Please keep the images out and set down the data exactly as given.

===============

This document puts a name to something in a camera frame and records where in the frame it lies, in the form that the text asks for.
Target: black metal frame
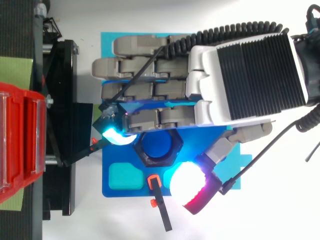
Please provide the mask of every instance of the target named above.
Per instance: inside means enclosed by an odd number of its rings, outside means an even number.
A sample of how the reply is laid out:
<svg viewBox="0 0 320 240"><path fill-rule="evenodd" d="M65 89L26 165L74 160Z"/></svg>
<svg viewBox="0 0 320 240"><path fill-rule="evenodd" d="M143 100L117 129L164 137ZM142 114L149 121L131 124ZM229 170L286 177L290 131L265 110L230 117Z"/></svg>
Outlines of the black metal frame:
<svg viewBox="0 0 320 240"><path fill-rule="evenodd" d="M47 110L46 154L54 155L57 165L47 165L43 174L43 220L50 210L63 216L75 210L76 165L65 166L82 149L90 146L93 104L76 103L77 47L73 40L56 41L49 55L43 55L45 85L54 103Z"/></svg>

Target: green sheet
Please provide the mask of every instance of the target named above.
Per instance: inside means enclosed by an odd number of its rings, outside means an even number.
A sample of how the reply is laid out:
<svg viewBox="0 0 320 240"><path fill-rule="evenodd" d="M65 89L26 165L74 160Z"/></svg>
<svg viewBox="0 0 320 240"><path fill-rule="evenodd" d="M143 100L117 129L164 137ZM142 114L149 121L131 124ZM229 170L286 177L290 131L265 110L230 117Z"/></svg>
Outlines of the green sheet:
<svg viewBox="0 0 320 240"><path fill-rule="evenodd" d="M0 56L0 82L29 89L32 59ZM0 204L0 210L21 211L24 189Z"/></svg>

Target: cyan glowing light
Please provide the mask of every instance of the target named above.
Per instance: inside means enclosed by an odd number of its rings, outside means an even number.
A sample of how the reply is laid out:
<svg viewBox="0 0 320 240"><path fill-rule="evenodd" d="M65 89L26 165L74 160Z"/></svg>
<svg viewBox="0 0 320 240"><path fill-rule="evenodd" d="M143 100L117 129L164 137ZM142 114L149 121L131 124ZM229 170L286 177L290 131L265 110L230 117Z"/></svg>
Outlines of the cyan glowing light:
<svg viewBox="0 0 320 240"><path fill-rule="evenodd" d="M183 206L189 203L206 185L205 174L191 161L183 162L170 181L170 193Z"/></svg>
<svg viewBox="0 0 320 240"><path fill-rule="evenodd" d="M127 145L132 143L137 135L122 136L114 128L109 128L102 134L110 143L114 145Z"/></svg>

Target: red plastic bin
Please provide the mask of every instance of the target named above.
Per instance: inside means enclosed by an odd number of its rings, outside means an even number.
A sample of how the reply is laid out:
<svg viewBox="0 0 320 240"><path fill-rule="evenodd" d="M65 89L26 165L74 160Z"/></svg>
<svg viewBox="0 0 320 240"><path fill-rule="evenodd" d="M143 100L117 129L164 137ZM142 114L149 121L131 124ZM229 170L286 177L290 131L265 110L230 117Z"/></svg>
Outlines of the red plastic bin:
<svg viewBox="0 0 320 240"><path fill-rule="evenodd" d="M44 96L0 83L0 203L41 176L45 146Z"/></svg>

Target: blue base plate
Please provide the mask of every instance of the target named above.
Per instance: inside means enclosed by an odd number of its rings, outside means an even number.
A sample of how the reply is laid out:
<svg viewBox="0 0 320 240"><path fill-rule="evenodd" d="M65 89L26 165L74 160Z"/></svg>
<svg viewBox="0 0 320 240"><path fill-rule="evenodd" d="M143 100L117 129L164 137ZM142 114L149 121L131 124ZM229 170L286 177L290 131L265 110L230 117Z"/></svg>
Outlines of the blue base plate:
<svg viewBox="0 0 320 240"><path fill-rule="evenodd" d="M155 34L165 37L172 33L123 33L102 32L101 33L101 57L114 57L112 53L112 42L127 35ZM172 107L176 104L148 104L139 105L126 104L124 107L132 110ZM175 169L181 162L192 161L196 155L201 154L223 131L227 128L221 127L196 127L179 129L178 132L183 139L183 147L171 167L145 167L132 145L109 145L102 151L102 193L105 197L141 197L152 196L147 183L148 176L158 174L164 196L170 196L170 179ZM144 150L154 157L162 156L170 140L162 131L149 133L147 141L143 143ZM241 155L240 145L237 145L228 155L225 161L215 168L215 173L222 182L234 177L241 169L252 160L251 155ZM232 189L240 189L240 179Z"/></svg>

===============

EXERCISE OUTPUT
This document puts a name to something in a camera frame and records where in the frame it lies, in the form that the text asks for.
Target: black metal frame
Please provide the mask of every instance of the target named above.
Per instance: inside means enclosed by an odd number of its rings, outside means an even number.
A sample of how the reply is laid out:
<svg viewBox="0 0 320 240"><path fill-rule="evenodd" d="M65 89L26 165L74 160Z"/></svg>
<svg viewBox="0 0 320 240"><path fill-rule="evenodd" d="M143 100L117 129L164 137ZM142 114L149 121L131 124ZM229 170L286 177L290 131L265 110L230 117Z"/></svg>
Outlines of the black metal frame:
<svg viewBox="0 0 320 240"><path fill-rule="evenodd" d="M47 110L46 154L54 155L57 165L47 165L43 174L43 220L50 210L63 216L75 210L76 165L65 166L82 149L90 146L93 104L76 103L77 47L73 40L56 41L49 55L43 55L45 85L54 103Z"/></svg>

Target: green sheet
Please provide the mask of every instance of the target named above.
Per instance: inside means enclosed by an odd number of its rings, outside means an even number.
A sample of how the reply is laid out:
<svg viewBox="0 0 320 240"><path fill-rule="evenodd" d="M65 89L26 165L74 160Z"/></svg>
<svg viewBox="0 0 320 240"><path fill-rule="evenodd" d="M143 100L117 129L164 137ZM142 114L149 121L131 124ZM229 170L286 177L290 131L265 110L230 117Z"/></svg>
Outlines of the green sheet:
<svg viewBox="0 0 320 240"><path fill-rule="evenodd" d="M0 56L0 82L29 89L32 59ZM0 204L0 210L21 211L24 189Z"/></svg>

Target: cyan glowing light
Please provide the mask of every instance of the target named above.
Per instance: inside means enclosed by an odd number of its rings, outside means an even number.
A sample of how the reply is laid out:
<svg viewBox="0 0 320 240"><path fill-rule="evenodd" d="M65 89L26 165L74 160Z"/></svg>
<svg viewBox="0 0 320 240"><path fill-rule="evenodd" d="M143 100L117 129L164 137ZM142 114L149 121L131 124ZM229 170L286 177L290 131L265 110L230 117Z"/></svg>
Outlines of the cyan glowing light:
<svg viewBox="0 0 320 240"><path fill-rule="evenodd" d="M183 206L189 203L206 185L205 174L191 161L183 162L170 181L170 193Z"/></svg>
<svg viewBox="0 0 320 240"><path fill-rule="evenodd" d="M127 145L132 143L137 135L122 136L114 128L109 128L102 134L110 143L114 145Z"/></svg>

Target: red plastic bin
Please provide the mask of every instance of the target named above.
Per instance: inside means enclosed by an odd number of its rings, outside means an even number.
A sample of how the reply is laid out:
<svg viewBox="0 0 320 240"><path fill-rule="evenodd" d="M65 89L26 165L74 160Z"/></svg>
<svg viewBox="0 0 320 240"><path fill-rule="evenodd" d="M143 100L117 129L164 137ZM142 114L149 121L131 124ZM229 170L286 177L290 131L265 110L230 117Z"/></svg>
Outlines of the red plastic bin:
<svg viewBox="0 0 320 240"><path fill-rule="evenodd" d="M44 96L0 83L0 203L41 176L45 146Z"/></svg>

Target: blue base plate
Please provide the mask of every instance of the target named above.
Per instance: inside means enclosed by an odd number of its rings, outside means an even number.
A sample of how the reply is laid out:
<svg viewBox="0 0 320 240"><path fill-rule="evenodd" d="M65 89L26 165L74 160Z"/></svg>
<svg viewBox="0 0 320 240"><path fill-rule="evenodd" d="M143 100L117 129L164 137ZM142 114L149 121L131 124ZM229 170L286 177L290 131L265 110L230 117Z"/></svg>
Outlines of the blue base plate:
<svg viewBox="0 0 320 240"><path fill-rule="evenodd" d="M155 34L165 37L172 33L123 33L102 32L101 33L101 57L114 57L112 53L112 42L127 35ZM172 107L176 104L148 104L139 105L126 104L124 107L132 110ZM175 169L181 162L192 161L196 155L201 154L223 131L227 128L221 127L196 127L179 129L178 132L183 139L183 147L171 167L145 167L132 145L109 145L102 151L102 193L105 197L141 197L152 196L147 183L148 176L158 174L164 196L170 196L170 179ZM144 150L154 157L162 156L170 140L162 131L149 133L147 141L143 143ZM241 155L240 145L237 145L228 155L225 161L215 168L215 173L222 182L234 177L241 169L252 160L251 155ZM232 189L240 189L240 179Z"/></svg>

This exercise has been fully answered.